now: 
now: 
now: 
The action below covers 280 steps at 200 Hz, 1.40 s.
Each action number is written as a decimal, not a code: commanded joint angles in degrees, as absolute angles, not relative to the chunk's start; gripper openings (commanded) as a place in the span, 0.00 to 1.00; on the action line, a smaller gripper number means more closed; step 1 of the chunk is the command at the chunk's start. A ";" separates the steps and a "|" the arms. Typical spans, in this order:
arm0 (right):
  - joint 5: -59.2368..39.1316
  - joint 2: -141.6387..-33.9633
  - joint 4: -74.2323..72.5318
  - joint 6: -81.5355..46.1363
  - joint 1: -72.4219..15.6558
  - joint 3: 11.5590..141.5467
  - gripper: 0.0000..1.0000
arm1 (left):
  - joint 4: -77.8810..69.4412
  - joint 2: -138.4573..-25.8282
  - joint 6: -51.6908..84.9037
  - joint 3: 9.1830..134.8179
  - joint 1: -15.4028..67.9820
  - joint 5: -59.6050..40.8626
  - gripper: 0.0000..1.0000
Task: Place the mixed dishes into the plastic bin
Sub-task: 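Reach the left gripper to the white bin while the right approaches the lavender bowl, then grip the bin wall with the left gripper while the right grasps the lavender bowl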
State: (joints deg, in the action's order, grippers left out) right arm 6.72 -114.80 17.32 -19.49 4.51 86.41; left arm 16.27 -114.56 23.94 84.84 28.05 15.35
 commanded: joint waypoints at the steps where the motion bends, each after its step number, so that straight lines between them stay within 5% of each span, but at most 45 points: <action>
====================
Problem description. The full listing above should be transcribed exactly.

Output for this task.
now: 
now: 
now: 
The action below covers 280 steps at 200 Hz, 1.40 s.
Each action number is written as a decimal, not a code: commanded joint angles in degrees, as absolute angles, not relative to the chunk's start; gripper openings (commanded) as a place in the span, 0.00 to 1.00; on the action line, a smaller gripper number means more closed; step 1 of the chunk is the command at the chunk's start. A ";" separates the steps and a "|" the arms. Typical spans, in this order:
arm0 (right):
  - joint 5: -59.2368..39.1316
  - joint 2: -141.6387..-33.9633
  - joint 4: -74.2323..72.5318
  - joint 6: -81.5355..46.1363
  - joint 1: -72.4219..15.6558
  - joint 3: 11.5590..141.5467
  - gripper: 0.0000..1.0000
arm1 (left):
  - joint 4: -77.8810..69.4412
  - joint 2: -138.4573..-25.8282
  - joint 6: -51.6908..84.9037
  - joint 3: 9.1830..134.8179
  - joint 1: -15.4028..67.9820
  - joint 5: -59.6050..40.8626
  - gripper: 0.0000..1.0000
Task: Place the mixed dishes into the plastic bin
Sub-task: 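Reach the left gripper to the white bin while the right approaches the lavender bowl, then grip the bin wall with the left gripper while the right grasps the lavender bowl
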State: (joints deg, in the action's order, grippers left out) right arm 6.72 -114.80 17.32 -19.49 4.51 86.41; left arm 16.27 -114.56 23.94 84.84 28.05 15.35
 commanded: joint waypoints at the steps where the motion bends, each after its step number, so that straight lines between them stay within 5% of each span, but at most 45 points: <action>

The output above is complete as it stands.